Prestam um enorme desserviço à evolução institucional do país, porque não convém que se identifiquem mau-caratismo e falso moralismo com direitismo, porque conceitualmente não se identificam mesmo. Mas, é a trilha que seguem e estimulam seus prepostos, pagos e voluntários, a difundirem essa identificação, como se fosse uma justificativa.
Ora, duas pessoas de ideologias diversas, mas com o mesmo nível de conhecimentos, prezadoras do pensamento aberto e honestas intelectualmente vão entender-se sem precisarem jogar sujo uma contra a outra. As ocasiões em que um direitista e um esquerdistas que preencham os requisitos mencionados encontram-se e conversam sem problemas são muito maiores que se supõe.
Contrariamente, raras serão as oportunidades em que um direitista ou um esquerdista esclarecidos e honestos intelectualmente entender-se-ão com um selvagem do vale-tudo, ignorante das teorias e, principalmente, desonesto nas suas posturas consigo e com os outros. As proximidades, na verdade, só dão-se entre semelhantes e, entre patifes, por exemplo, não há amizade, mas cumplicidade delitiva. Um e outro ensaio de Montaigne vai bem a este propósito.

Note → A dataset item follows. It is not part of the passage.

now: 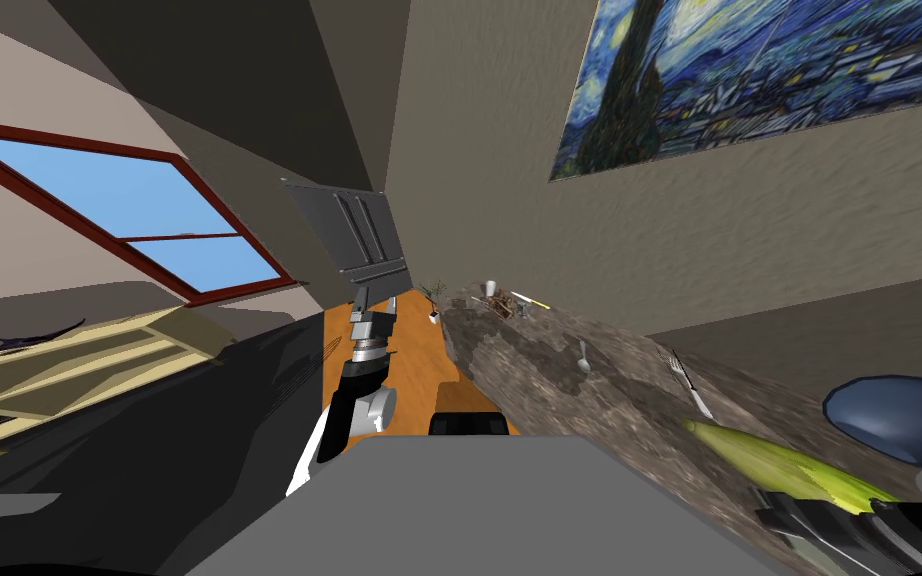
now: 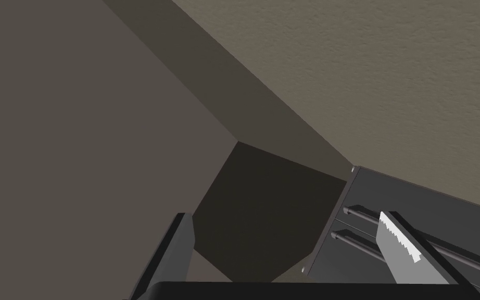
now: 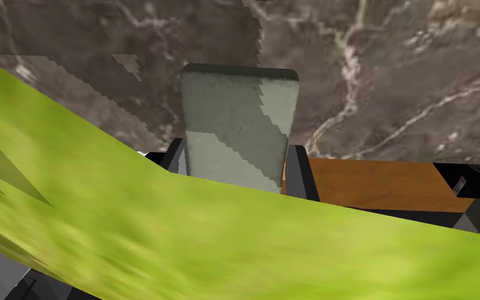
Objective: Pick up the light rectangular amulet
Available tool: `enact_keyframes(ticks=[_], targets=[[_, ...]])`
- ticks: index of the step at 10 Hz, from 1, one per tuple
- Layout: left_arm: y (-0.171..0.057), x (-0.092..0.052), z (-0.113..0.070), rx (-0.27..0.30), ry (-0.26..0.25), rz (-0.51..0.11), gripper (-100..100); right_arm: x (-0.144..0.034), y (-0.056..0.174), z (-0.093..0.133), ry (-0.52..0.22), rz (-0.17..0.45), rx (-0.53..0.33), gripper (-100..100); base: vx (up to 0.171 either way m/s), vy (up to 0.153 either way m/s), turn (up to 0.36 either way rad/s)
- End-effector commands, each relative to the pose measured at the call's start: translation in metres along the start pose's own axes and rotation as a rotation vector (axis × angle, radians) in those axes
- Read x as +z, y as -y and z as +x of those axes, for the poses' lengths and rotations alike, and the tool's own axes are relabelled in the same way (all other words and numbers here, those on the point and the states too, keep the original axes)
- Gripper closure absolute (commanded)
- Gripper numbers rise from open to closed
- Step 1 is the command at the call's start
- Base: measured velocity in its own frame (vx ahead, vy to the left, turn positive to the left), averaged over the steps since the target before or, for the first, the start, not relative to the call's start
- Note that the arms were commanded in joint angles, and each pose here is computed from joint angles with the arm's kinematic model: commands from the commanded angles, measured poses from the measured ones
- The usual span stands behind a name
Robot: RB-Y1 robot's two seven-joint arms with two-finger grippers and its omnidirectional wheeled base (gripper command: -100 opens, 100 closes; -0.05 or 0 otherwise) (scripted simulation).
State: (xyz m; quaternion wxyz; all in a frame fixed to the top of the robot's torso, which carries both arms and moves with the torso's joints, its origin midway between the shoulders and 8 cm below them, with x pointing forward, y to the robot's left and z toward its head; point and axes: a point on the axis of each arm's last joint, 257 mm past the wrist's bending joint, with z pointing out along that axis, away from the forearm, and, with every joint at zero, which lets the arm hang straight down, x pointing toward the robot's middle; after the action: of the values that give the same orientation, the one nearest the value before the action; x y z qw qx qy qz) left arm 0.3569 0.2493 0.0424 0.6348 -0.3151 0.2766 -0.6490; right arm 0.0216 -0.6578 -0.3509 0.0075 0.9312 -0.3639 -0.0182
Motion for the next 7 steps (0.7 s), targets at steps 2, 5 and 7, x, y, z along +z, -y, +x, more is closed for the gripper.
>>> enact_keyframes(ticks=[2, 5, 7], targets=[[0.000, 0.000, 0.000, 0.000, 0.000, 0.000, 0, -0.007, 0.015, 0.000, 0.002, -0.001, -0.004, 100, -0.024, -0.033, -0.017], [0.000, 0.000, 0.000, 0.000, 0.000, 0.000, 0, -0.014, 0.034, -0.002, 0.004, -0.002, -0.011, 100, -0.024, -0.044, -0.017], [0.000, 0.000, 0.000, 0.000, 0.000, 0.000, 0, -0.012, 0.031, -0.001, 0.004, -0.002, -0.010, 0, -0.006, -0.012, 0.002]])
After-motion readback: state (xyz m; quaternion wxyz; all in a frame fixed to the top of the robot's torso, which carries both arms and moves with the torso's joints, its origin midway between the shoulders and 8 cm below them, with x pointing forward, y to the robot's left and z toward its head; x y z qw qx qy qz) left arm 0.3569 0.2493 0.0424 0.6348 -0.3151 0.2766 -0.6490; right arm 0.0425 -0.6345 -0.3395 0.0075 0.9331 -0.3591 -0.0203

O grupo do vale-tudo, nos média e em outros setores, não é necessariamente conhecedor ou professador incondicional de alguma ideologia identificável. Há, no Brasil, vastas porções de grandes patrões – presumivelmente mais inclinados a uma ideologia direitista, portanto – que não se dispõe a ler o amontoado de mediocridades de uma Veja.
Simplesmente porque seus interesses financeiros e suas inclinações ideológicas não passam necessariamente pela agressividade mentirosa de neo-convertidos, esses que precisam ser mais violentos que aqueles no seio de quem vão ter, para provar a fidelidade da adesão ao vale-tudo.
Daí que o ambiente atual nos média brasileiros não se explica simplesmente por um corte entre direita e esquerda, mas por um corte mais profundo entre estupidez, mentira e mediocridade, de um lado, e jornalismo, de outro.